– Если вы пришли за письмами, то здесь их не найдете, друг мой, – он помахал трясущимся пальцем перед носом Леона. – Так что можете отправляться обратно к дорогой Гвенде и сообщить ей, что вам повезло не больше того джентльмена, коего она присылала сюда в прошлый раз!
– Шантажист, да? Вы самый грязный и жалкий шантажист из всех, кого я когда-либо видел, – задумчиво протянул Леон. – Полагаю, вам известно, что молодая леди намерена привлечь вас к суду?
– Пусть попробует. Пусть сначала получит ордер и попытается меня засадить! Мне не впервой попадать в кутузку! Быть может, она добьется еще и обыска, тогда у нее появится прекрасная возможность услышать, как ее письма оглашают в суде. Я просто избавлю вас от ненужного беспокойства. И Гвенду тоже! Обручена, говорите? А вы, случайно, не будущий ли жених? – И он злобно оскалился.
– Если бы это было правдой, я бы уже свернул вам шею, – невозмутимо ответил Леон. – Коль вы умный человек…
– Вы мне льстите, – прорычал его собеседник. – Неужели думаете, что я в таком случае торчал бы в этом свинарнике? Я, человек со степенью по медицине? – А затем, в приступе внезапной ярости, он вдруг подтолкнул Леона к двери. – Пошел вон и не суйся сюда больше!
Леон не ожидал такого внезапного натиска, поэтому сообразил, в чем дело, только после того как в замке повернулся ключ и заскрежетал засов запираемой двери.
Судя по манере поведения мужчины, письма находились именно в этой комнате. Они могли быть спрятаны в дюжине мест, а сам Леон справился бы с этим дегенератом необычайно легко, привязал бы его к кровати и обыскал бы комнату, но ведь теперь «Трое Благочестивых» стали вполне законопослушными гражданами.
Вместо этого Гонсалес вернулся поздним вечером к своим друзьям с рассказом о постигшей его частичной неудаче.
– Если бы он хоть иногда выходил из дома, все было бы легко и просто – однако дело в том, что он и носа не кажет наружу. Я даже склонен полагать, что мы с Раймондом безо всяких проблем могли бы самым тщательным образом обыскать его берлогу. Для Летеритта каждое утро оставляют бутылку молока, так что усыпить его можно будет без малейшего труда, нужно лишь оказаться подле его дома вскоре после ухода молочника.
Манфред покачал головой.
– Я бы посоветовал вам придумать что-нибудь получше, – сказал он. – Едва ли стоит из-за этого ссориться с полицией.
– И это еще мягко сказано, – вставил Пуаккар. – Кстати, что собой представляет леди?
Леон почти слово в слово передал им разговор, состоявшийся у него с мисс Браун.

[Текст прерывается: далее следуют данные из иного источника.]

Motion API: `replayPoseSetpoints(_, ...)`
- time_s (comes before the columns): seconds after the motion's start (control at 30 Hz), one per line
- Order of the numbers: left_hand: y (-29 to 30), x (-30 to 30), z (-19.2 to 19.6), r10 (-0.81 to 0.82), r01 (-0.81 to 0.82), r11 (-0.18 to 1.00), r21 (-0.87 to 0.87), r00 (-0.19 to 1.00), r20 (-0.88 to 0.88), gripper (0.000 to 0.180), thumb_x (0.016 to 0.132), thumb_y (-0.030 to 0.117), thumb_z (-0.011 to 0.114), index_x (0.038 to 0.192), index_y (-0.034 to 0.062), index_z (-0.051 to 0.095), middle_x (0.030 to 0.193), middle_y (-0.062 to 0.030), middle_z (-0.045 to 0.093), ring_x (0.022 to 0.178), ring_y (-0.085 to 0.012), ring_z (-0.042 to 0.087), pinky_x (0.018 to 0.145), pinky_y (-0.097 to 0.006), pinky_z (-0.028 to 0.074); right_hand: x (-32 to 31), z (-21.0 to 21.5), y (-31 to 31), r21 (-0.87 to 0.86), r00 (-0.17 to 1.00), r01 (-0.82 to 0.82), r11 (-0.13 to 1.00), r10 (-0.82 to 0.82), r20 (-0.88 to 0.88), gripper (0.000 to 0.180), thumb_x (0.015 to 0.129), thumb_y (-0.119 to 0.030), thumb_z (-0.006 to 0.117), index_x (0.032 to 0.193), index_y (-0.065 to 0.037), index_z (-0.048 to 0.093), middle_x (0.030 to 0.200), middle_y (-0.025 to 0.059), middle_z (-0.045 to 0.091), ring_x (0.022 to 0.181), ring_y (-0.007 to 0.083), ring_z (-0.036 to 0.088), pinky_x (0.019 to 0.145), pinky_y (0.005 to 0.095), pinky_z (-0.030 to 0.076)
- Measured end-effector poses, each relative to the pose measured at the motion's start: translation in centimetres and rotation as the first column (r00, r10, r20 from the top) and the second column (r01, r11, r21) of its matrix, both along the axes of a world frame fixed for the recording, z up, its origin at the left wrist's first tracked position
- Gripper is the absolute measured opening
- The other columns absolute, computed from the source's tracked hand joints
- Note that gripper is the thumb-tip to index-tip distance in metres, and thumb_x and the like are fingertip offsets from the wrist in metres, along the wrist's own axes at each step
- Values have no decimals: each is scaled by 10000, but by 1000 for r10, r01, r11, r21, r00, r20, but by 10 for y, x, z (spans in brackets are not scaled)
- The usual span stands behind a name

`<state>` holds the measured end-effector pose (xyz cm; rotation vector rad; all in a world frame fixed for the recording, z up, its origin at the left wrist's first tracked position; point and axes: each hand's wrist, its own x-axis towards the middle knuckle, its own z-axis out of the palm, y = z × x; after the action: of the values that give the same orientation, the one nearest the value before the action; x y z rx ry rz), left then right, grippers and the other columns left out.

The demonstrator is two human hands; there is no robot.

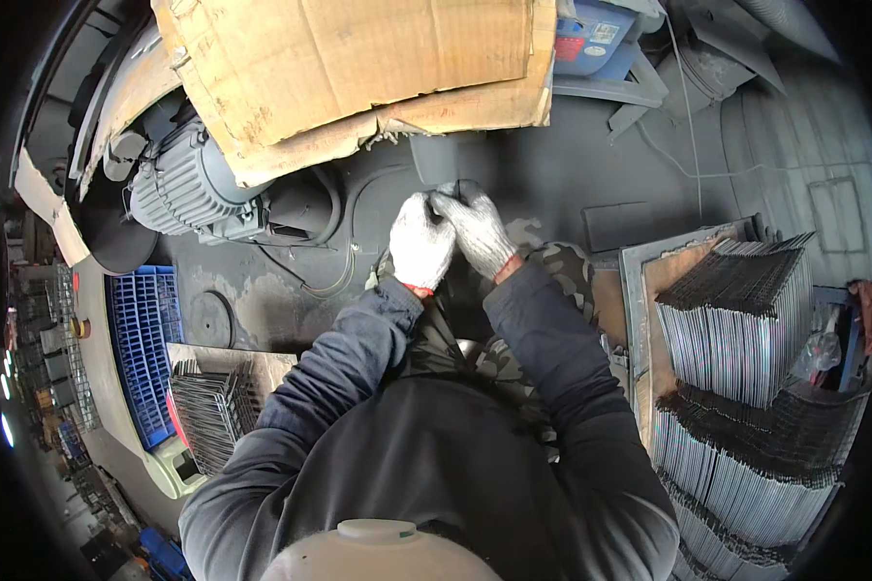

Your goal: The recorder is seen grinding and inspecting several metal grates at a workbench in a fabrication shop.

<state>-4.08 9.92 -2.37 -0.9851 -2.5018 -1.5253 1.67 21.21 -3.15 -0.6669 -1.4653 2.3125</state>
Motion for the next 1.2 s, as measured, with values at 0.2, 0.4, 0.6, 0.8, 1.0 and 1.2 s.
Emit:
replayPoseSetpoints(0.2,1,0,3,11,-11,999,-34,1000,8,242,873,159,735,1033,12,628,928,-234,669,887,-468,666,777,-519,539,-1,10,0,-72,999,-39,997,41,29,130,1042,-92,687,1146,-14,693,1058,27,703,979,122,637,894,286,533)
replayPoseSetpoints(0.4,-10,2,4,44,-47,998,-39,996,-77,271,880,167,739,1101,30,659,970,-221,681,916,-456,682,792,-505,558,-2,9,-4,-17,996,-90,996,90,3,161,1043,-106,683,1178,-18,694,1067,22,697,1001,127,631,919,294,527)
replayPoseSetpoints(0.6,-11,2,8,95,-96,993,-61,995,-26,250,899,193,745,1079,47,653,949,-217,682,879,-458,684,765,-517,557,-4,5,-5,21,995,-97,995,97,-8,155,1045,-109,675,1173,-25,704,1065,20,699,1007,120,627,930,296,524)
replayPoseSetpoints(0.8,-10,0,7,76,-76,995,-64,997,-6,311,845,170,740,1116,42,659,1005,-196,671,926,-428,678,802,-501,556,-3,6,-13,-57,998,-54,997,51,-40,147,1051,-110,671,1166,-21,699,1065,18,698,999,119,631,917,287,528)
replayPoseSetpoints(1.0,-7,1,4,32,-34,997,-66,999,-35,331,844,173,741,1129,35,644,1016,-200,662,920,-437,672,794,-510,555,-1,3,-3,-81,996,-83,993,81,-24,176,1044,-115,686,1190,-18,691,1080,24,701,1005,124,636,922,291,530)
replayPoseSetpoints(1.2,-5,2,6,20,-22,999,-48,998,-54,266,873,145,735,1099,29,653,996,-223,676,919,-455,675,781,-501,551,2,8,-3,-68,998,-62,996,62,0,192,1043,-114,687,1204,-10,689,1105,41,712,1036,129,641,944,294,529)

– В ее заявлении содержатся кое-какие примечательные факты, и я уверен, это действительно факты, а сама она не пытается ввести меня в заблуждение, – сказал он. – Любопытное обстоятельство номер один: леди уверяет, будто слышала, как этот господин пел в церкви в минувшее Рождество. Является ли мистер Летеритт тем человеком, от которого можно ожидать, что он стал бы упражнять свои голосовые связки, распевая рождественские песенки? Краткое знакомство с ним позволяет мне с уверенностью заключить – не является. Казус номер два: ее слова о том, что «он не остался у нас» или нечто в этом роде; и еще то, что «это случилось в самом конце» – конце чего? И вот эти три вопроса я полагаю воистину замечательными!